Его сняли с седла на широком дворе и внесли в дом, раздели и уложили на широкую лавку. Говорили шёпотом, слегка причитая и жалея его, а ему в тепле уже было хорошо и спокойно. Он чувствовал, как какие-то заботливые руки обтирают его тело тряпицей, смоченной тёплой водой, издающей приятный травяной аромат. Кто-то бережно держал его голову, вливая в рот подогретый медовый напиток, от которого по телу расползалось блаженное тепло. Потом под уговоры женского грудного, доброго, как у мамы, голоса, кто-то смазывал чем-то жгучим и пахучим его раны и ушибы. Потом его одели во что-то лёгкое и мягкое, закрыли тёплым одеялом, подложили под голову мешочек с сеном и оставили в покое.
Джулиан вышел из операционной и сорвал с рук липкую плёнку перчаток. В голове гудело от перенапряжения. День прошёл как в дурном сне, тяжко и томительно. Последняя операция затянулась, и только потому, что он просто боялся что-то сделать не так, потому медлил и проверял каждый шаг.
На улице уже стемнело. Он какое-то время стоял у окна, глядя на пустую, освещённую прожекторами детскую площадку, глядя бездумно и тупо. На его плечо легла чья-то рука.
— Мы все под впечатлением, доктор, — ласково произнёс Кросби. — Но вам нужно отдохнуть. Ни один из нас не выдержал бы такой напряжённой работы на протяжении нескольких дней. В подвигах нет нужды. На завтра я отменяю все операции. Отдыхайте.
— Спасибо, капитан, — кивнул Джулиан, не оборачиваясь.
Кросби ушёл. За ним ушли остальные, присутствовавшие на операции, коллеги. Они тепло прощались и благодарили, и не обижались на отсутствие ответа. Медсёстры увезли на гравитационных носилках покрытого цветной простынкой очередного медвежонка, который уже не был косолапым. В холле стало тихо.
Джулиан смотрел на своё отражение в оконной раме, неясное, ускользающее, но достаточно чёткое, чтоб увидеть, что у него раскосые зелёные глаза и чуть скошенные скулы. То ли сил не было притворяться, то ли желания… Он прислушался к себе. В абсолютной тишине, где не было ни одной мысли, слабо, но настойчиво звучал всё тот же зов.
Его звали, и что-то тёмное и угрюмое медленно шевелилось под тяжестью сломанных крыльев. Его звали, и на зов первым откликнулось отчаяние, которое задрало вверх длинную чёрную морду и беззвучно завыло, посылая ответ в беззвёздные небеса. В каждом демоне есть частица волка, в каждом волке есть частица демона. Это неожиданное откровение было первой более-менее конкретной мыслью, пришедшей в голову.

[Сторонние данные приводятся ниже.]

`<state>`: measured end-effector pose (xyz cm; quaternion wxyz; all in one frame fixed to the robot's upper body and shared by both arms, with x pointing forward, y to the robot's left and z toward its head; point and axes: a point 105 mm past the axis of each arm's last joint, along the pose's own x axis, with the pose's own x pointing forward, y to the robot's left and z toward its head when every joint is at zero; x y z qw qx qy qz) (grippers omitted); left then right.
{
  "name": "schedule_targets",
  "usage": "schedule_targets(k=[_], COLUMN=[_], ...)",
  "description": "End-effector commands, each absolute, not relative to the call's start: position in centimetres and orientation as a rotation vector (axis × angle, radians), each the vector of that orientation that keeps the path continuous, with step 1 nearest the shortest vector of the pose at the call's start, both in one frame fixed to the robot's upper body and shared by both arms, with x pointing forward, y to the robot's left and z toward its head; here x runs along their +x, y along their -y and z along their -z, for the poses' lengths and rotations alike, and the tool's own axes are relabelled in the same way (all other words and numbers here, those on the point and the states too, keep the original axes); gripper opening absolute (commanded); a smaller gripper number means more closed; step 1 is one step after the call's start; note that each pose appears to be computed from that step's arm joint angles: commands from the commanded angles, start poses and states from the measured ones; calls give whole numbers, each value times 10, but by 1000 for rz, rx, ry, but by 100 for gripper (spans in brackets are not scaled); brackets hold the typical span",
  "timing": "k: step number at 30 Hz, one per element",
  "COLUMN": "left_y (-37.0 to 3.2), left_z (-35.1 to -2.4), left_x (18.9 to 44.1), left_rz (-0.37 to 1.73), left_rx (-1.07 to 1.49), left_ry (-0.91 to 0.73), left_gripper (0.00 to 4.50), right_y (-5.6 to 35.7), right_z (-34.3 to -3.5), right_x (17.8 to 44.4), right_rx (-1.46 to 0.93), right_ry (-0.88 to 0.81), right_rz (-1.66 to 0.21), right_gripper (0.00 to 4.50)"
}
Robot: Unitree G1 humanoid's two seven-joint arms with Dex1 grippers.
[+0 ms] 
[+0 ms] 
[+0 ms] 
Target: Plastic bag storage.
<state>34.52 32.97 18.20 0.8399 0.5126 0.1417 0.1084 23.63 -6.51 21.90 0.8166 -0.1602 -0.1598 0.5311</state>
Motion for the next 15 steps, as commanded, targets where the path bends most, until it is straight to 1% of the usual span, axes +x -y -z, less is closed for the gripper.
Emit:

Потом просто захотелось откликнуться, дать, наконец, ответ на этот нудный вопль, летящий через равнину, в котором едва угадывалось странное имя. И это желание нарастало, оно понемногу захватывало дух и проникало в тело, заставляя вибрировать вздувшиеся узлы напряженных мускулов, переполняло грудь, туманило голову, сжимало сердце.
Если демона зовут, и он слышит, он должен откликнуться. Это правило, которое придумано давно. Демон — не ангел, его для хорошего не позовут. Его зовут, чтоб свершить что-то тёмное, страшное, грязное, что-то, что пополнит чашу гнева и погасит частицу добра. Поэтому демон должен придти на зов…
МакЛарен поднял голову и посмотрел на свое отражение, потом чуть-чуть подышал на него и потёр рукой. Стекло покрылось инеем амальгамы, превратившись в зеркало. Демон вопросительно и выжидающе смотрел на него. Да нет же! Не демон, демона нет. Это он, его лицо, его зелёные шалые глаза, блестящие, как морская вода в солнечный день на прибрежных камнях.
На его губах появилась нехорошая улыбка, которая, тем не менее, ему понравилась.
— Лучший способ справиться с искушением, это поддаться ему, — вкрадчиво произнёс тихий голос. — Не так ли, мой мальчик?
Он отвернулся от окна и задумался. Мысленно перебрав в памяти все операции, которые сделал за эти дни, припомнив истории болезни и разговоры с врачами, он решил, что показал всё, что нужно его коллегам, чтоб эффективно помочь оставшимся пациентам. С удовлетворением отметив про себя, что, прежде всего, как и раньше, заботится о благе страждущих, он сделал вывод, что у него больше нет нужды оставаться здесь.